Speranza affidabile da vivere per l’altro
La nuova enciclica, “magna charta” sulla seconda virtù teologale di Angelo Zema
Quarantadue domande sono contenute nell’enciclica «Spe salvi». Nell’approccio del Papa teologo (che, tuttavia, nel documento è profondamente unito a quello del pastore), buona parte sono utilizzate come strumento per introdurre la risposta, altre però restano scolpite per chi legge. Domande aperte ad una riflessione sulla propria vita, di fronte a questa seconda enciclica di Benedetto XVI che si presenta come una «magna charta» della speranza.
Un testo ricchissimo di spunti, da cui emerge un identikit della speranza cristiana. Speranza che è «affidabile», parola chiave del lessico di Benedetto XVI. «Affidabile», precisa già alla settima riga del documento, perché in virtù di questa speranza «noi possiamo affrontare il nostro presente». «Affidabile», ripete l’aggettivo nella seconda delle 77 pagine, riferendosi a quanto fu «determinante per la consapevolezza dei primi cristiani l’aver ricevuto in dono» la «grande speranza».
Ma questa «grande speranza» «di che genere è?»: è la prima delle 42 domande che dicevamo. E traccia la via dell’appassionante itinerario contenuto nell’enciclica, fondato su alcune lettere di San Paolo (quasi una preparazione all’Anno Paolino) e permeato da citazioni dell’amato Sant’Agostino. Con alcuni punti chiave: la testimonianza della Bibbia sulla speranza; il rapporto con la fede; il tema della vita eterna; il carattere comunitario della speranza; la necessità del connubio tra fede e ragione; il fallimento di speranze puramente terrene in realtà dirette contro l’uomo e la sua libertà. C’è molto altro, sicuramente.

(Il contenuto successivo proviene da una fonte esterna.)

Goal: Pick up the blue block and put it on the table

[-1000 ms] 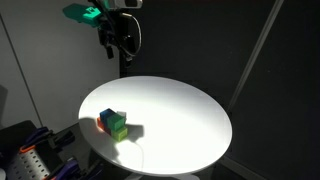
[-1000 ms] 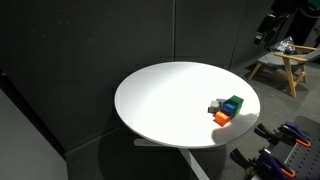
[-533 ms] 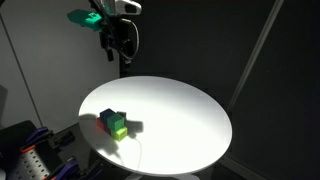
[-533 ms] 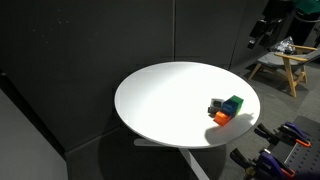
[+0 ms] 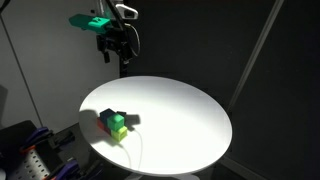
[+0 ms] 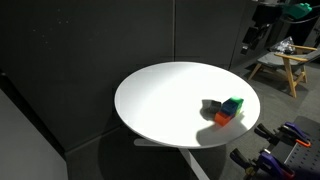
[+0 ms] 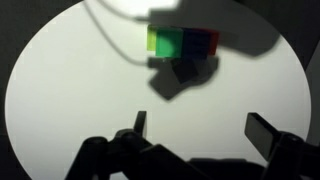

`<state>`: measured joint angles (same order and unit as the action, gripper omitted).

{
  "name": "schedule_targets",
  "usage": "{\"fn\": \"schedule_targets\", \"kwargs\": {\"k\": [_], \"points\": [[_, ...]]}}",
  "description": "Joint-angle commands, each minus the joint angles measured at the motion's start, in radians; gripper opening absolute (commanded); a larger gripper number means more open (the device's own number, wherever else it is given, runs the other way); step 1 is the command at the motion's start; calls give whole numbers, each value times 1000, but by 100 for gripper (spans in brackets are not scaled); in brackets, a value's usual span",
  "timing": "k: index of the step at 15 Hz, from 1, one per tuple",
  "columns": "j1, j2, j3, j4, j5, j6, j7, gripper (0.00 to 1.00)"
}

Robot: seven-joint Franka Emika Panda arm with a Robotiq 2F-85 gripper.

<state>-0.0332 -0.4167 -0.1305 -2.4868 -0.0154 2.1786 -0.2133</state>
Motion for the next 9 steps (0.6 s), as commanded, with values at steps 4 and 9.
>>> {"fn": "schedule_targets", "kwargs": {"k": [4,9], "points": [[42,54,1,24,-8,-7,-177,100],[63,69,7,7,-28,-1,-303,100]]}}
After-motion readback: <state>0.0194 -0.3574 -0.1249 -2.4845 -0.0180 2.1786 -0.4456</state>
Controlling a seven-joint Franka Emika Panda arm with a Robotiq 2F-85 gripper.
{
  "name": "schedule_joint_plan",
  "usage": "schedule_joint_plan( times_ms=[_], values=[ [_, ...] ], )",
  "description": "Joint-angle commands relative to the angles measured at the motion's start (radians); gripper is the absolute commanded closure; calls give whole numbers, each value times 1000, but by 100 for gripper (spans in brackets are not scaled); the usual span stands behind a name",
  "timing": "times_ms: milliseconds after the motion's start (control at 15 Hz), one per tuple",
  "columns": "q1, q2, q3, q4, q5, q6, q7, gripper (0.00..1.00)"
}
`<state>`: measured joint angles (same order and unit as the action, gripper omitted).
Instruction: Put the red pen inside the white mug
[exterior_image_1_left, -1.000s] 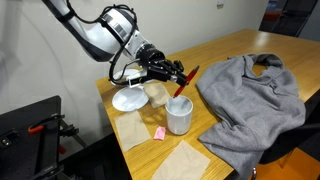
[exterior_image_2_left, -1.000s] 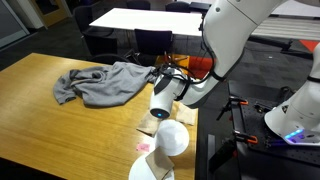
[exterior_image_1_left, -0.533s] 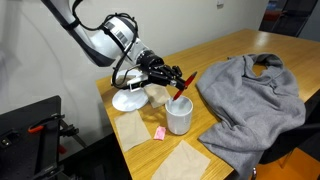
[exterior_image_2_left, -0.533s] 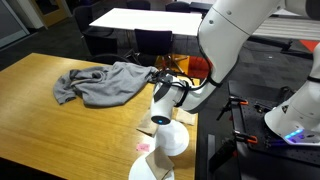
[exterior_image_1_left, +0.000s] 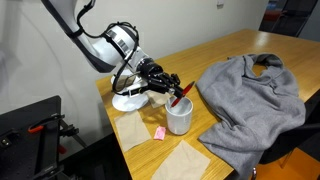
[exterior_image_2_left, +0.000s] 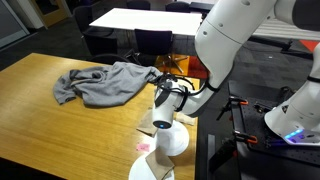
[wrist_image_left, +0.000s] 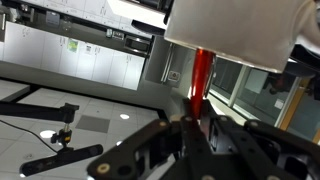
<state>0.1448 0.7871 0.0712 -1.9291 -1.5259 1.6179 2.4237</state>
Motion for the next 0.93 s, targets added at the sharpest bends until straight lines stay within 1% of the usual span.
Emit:
schedule_joint_plan(
  times_ms=[0,67,133,333,600,667,867],
  values=[
    [-2,32,8,20,-16,-11,26,62],
    [-1,39,8,24,-15,-12,25,61],
    [-2,43,8,25,-14,-11,23,56],
    [-2,55,8,30,-11,-11,22,32],
    [-3,57,11,33,-6,-11,22,3],
    [-4,46,12,25,-4,-10,23,0],
    [-11,5,17,5,7,-3,24,0]
  ],
)
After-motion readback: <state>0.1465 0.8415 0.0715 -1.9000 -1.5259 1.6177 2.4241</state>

Come non sottolineare l’indicazione di grandi testimoni della speranza, che appare nell’enciclica? Una preziosa opportunità pedagogica, soprattutto per i più giovani. Gli esempi offerti – da Santa Giuseppina Bakhita, sudanese, al cardinale vietnamita Van Thuan, ma anche al martire Le-Bao-Thin, pure vietnamita – configurano la universalità della Chiesa e della concretizzazione della speranza cristiana vissuta come responsabilità per l’altro.
La parte finale dell’enciclica chiarisce che la speranza va appresa ed esercitata, e i «luoghi» in cui ciò possa essere fatto. A cominciare dalla preghiera, aspetto su cui Benedetto XVI sviluppa una breve ma intensa catechesi. Anche questa sezione, costellata di puntuali indicazioni, diventa essa stessa una domanda, per i cristiani che realmente vogliano interrogarsi sul modo di dialogare con Dio. Pregare non è uscire dalla storia. È imparare a cogliere cosa sia degno di Dio, a non chiedere «le cose superficiali e comode», è «purificare» desideri e speranze. È favorire una «speranza attiva», quella che tiene «il mondo aperto a Dio». E rende qui presente il suo regno. Ogni volta, in ogni luogo «dove Egli è amato e dove il suo amore ci raggiunge», là è il suo regno.